Many instructors are already including information about audience in their topics. It is not surprising, for example, to find a statement like the following on an essay assignment sheet: “While it is tempting to think that you are writing to me, the instructor, you should consider the entire class to be your audience.” Such advice is certainly a start, but students often find imaginary scenarios helpful, such as writing a letter to a public official or submitting a report to a campus group. Such scenarios, while obviously artificial, help students recognize the demands that real audiences can make. Courses that incorporate community engagement move one step beyond these artificial “real-world” scenarios to actual writing tasks (such as producing memos, brochures, user instructions and other documents) produced for flesh-and-blood readers.

As to the form of the finished product, we can be most helpful to students by being as explicit about our expectations as possible without being so directive and limiting that students are left with a “fill-in the blanks” assignment. Format, page length, process, even “pet peeves” about style and grammar should be stated upfront. If I believe that the only appropriate use of the word “thing” in a student essay is a reference to a 1951 film about vegetable-based aliens, then I should state that expectation on the assignment. In short, if students are expected to use certain forms and follow certain conventions, they should be instructed to do so.

Thinking about these three questions is only one way of approaching assignment design. We might also think about the assignment as it might be seen by our students. From the student’s perspective, the key questions might be

  1. What is the instructor’s purpose in creating this assignment? What skills, knowledge, and/or abilities am I supposed to demonstrate?
  2. What exactly am I supposed to do? What is the central task?
  3. What is the process? What steps are required to do the assignment properly?
  4. Who, other than the instructor, might read or use this document?
  5. How will the instructor know the best papers from the worst?
While effective writing assignments take time and effort to create, well-planned assignments are not only easier for students to do, they are easier for the instructor to grade.

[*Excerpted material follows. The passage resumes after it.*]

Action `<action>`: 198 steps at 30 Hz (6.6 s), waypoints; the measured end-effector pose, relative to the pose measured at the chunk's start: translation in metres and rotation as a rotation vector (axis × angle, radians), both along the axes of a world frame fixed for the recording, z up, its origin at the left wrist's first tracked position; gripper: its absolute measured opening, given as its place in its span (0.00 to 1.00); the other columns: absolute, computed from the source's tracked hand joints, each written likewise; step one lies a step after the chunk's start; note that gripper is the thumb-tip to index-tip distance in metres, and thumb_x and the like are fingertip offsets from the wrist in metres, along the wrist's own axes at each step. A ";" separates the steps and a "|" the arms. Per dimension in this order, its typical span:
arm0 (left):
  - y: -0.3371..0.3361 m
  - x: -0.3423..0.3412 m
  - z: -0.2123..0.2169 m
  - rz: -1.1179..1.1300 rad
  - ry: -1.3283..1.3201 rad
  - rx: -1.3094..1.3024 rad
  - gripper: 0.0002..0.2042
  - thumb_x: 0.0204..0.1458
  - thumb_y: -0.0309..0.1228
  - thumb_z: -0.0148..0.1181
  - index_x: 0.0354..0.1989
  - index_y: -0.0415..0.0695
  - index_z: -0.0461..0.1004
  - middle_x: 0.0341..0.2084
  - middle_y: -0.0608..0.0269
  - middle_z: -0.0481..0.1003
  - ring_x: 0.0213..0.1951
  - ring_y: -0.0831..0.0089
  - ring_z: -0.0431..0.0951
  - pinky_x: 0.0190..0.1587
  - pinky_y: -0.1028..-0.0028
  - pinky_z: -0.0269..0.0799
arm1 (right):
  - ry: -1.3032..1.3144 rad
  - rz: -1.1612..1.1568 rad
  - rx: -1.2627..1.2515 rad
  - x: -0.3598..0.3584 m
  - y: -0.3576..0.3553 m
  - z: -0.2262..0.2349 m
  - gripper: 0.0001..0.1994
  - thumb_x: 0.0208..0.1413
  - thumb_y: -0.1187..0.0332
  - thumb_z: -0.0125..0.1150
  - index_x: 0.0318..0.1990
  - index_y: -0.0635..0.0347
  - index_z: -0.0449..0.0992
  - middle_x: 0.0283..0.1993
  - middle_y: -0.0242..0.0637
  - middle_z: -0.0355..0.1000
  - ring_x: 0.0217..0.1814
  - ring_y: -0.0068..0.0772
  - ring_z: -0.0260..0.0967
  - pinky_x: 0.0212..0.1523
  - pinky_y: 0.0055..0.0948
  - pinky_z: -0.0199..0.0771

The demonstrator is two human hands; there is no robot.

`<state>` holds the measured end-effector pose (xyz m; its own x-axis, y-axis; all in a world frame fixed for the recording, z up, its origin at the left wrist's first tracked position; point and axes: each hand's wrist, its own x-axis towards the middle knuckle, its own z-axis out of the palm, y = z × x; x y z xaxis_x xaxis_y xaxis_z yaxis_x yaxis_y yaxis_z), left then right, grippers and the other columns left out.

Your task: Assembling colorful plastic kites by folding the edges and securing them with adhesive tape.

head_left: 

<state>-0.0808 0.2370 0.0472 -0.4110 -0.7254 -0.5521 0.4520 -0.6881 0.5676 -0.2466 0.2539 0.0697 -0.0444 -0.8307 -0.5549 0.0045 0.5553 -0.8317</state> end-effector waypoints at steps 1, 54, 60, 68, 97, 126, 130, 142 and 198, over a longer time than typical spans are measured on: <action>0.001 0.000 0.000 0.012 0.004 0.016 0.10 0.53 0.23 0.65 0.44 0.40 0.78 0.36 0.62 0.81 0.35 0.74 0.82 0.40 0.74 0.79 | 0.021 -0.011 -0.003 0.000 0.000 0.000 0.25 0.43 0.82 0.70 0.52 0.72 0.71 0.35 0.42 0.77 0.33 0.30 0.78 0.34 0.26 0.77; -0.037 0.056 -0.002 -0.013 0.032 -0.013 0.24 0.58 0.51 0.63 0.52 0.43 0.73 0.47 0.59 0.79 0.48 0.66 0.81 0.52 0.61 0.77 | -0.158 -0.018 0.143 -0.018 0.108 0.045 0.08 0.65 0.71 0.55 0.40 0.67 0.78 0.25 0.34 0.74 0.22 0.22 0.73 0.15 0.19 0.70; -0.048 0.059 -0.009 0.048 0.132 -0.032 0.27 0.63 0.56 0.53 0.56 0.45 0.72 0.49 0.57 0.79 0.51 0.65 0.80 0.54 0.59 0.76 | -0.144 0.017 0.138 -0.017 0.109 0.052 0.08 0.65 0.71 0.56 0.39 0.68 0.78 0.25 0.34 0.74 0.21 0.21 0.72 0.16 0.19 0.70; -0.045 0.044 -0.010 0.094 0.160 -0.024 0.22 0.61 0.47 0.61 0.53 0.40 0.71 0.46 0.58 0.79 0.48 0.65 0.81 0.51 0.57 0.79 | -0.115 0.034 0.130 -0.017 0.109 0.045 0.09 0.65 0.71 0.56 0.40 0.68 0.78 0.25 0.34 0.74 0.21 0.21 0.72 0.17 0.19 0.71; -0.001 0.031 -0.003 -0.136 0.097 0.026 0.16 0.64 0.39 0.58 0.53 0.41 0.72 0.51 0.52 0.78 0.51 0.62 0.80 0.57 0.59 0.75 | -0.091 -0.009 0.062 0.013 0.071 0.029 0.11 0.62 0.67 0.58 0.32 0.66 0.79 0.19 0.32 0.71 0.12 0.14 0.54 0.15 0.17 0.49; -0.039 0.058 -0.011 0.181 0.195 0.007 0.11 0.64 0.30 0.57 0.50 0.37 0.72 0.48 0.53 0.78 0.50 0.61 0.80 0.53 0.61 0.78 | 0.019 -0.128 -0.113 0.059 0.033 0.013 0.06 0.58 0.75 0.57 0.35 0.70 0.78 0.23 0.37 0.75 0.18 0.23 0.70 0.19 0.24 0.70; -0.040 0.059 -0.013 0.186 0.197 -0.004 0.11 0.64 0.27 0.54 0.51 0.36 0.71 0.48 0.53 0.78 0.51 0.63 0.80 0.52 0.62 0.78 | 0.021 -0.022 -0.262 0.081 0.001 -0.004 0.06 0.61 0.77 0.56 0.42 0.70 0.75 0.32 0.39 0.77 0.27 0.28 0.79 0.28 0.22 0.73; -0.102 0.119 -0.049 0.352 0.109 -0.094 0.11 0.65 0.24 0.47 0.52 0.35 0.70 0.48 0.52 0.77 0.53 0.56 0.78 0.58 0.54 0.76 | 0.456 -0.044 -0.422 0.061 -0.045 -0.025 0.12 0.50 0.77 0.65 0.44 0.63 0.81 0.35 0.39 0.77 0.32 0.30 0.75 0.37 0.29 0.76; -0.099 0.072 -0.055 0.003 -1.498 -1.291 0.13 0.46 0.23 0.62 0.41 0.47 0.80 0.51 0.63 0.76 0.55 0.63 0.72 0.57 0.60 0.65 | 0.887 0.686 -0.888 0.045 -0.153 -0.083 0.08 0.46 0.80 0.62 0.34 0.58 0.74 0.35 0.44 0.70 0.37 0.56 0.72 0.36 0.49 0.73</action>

Questions to Ask When Designing an Assignment

  • What purpose are students attempting to accomplish with their writing? Is this purpose do able?
  • Who's the audience for their writing? How much do students know about this audience?
  • How familiar are my students with this genre of writing? What do they need to know about this genre to be comfortable and successful?
  • How long should the paper be? Why this length?
  • What is the assignment’s central task? What at a minimum must they do or what at a minimum must they address?
  • What might students find difficult about this assignment? How can I help them without being overly directive and limiting?
  • Is there a specific sequence of steps, or process, that will help students write a successful essay? Does this process allow opportunities for feedback and revision?
  • What are my evaluation criteria? How well do these criteria line up with my goals for this assignment? Of these, which are most important?